Reproduce the full listing exactly.
• • • • • • •
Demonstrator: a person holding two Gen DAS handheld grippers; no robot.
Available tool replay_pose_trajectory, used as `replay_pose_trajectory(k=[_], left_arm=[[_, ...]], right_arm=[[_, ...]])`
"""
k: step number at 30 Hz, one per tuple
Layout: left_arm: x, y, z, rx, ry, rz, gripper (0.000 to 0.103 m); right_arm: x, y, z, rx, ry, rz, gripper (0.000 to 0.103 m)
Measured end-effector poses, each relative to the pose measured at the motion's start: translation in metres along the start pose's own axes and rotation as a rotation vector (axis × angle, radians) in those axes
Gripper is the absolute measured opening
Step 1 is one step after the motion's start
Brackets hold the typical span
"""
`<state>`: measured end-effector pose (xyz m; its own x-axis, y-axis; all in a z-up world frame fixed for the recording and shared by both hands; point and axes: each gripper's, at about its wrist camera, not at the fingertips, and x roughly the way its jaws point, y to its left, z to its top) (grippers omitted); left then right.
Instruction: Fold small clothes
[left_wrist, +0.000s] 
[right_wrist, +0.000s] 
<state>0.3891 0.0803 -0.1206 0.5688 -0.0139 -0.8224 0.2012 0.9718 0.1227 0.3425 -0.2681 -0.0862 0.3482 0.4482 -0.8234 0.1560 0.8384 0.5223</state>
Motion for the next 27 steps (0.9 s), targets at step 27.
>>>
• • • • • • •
_YOUR SOLUTION_:
Demonstrator: a person holding two Gen DAS handheld grippers; no robot.
Available tool replay_pose_trajectory, used as `replay_pose_trajectory(k=[_], left_arm=[[_, ...]], right_arm=[[_, ...]])`
"""
k: step number at 30 Hz, one per tuple
Layout: left_arm: x, y, z, rx, ry, rz, gripper (0.000 to 0.103 m); right_arm: x, y, z, rx, ry, rz, gripper (0.000 to 0.103 m)
Measured end-effector poses, each relative to the pose measured at the motion's start: translation in metres along the start pose's own axes and rotation as a rotation vector (axis × angle, radians) in those axes
Gripper is the absolute measured opening
Step 1 is one step after the motion's start
Brackets hold the typical span
"""
`<state>`: measured end-effector pose (xyz m; its own x-axis, y-axis; all in a z-up world frame fixed for the recording and shared by both hands; point and axes: each gripper's, at about its wrist camera, not at the fingertips, and x roughly the way its jaws point, y to its left, z to its top) (grippers omitted); left then right.
Instruction: Fold small clothes
[left_wrist, +0.000s] 
[right_wrist, +0.000s] 
<state>0.3891 0.0803 -0.1206 0.5688 -0.0139 -0.8224 0.2012 0.9718 0.1227 0.3425 -0.2681 -0.0862 0.3482 0.4482 -0.8234 0.1560 0.8384 0.5223</state>
Motion for the next 27 steps (0.9 s), targets at step 27.
>>>

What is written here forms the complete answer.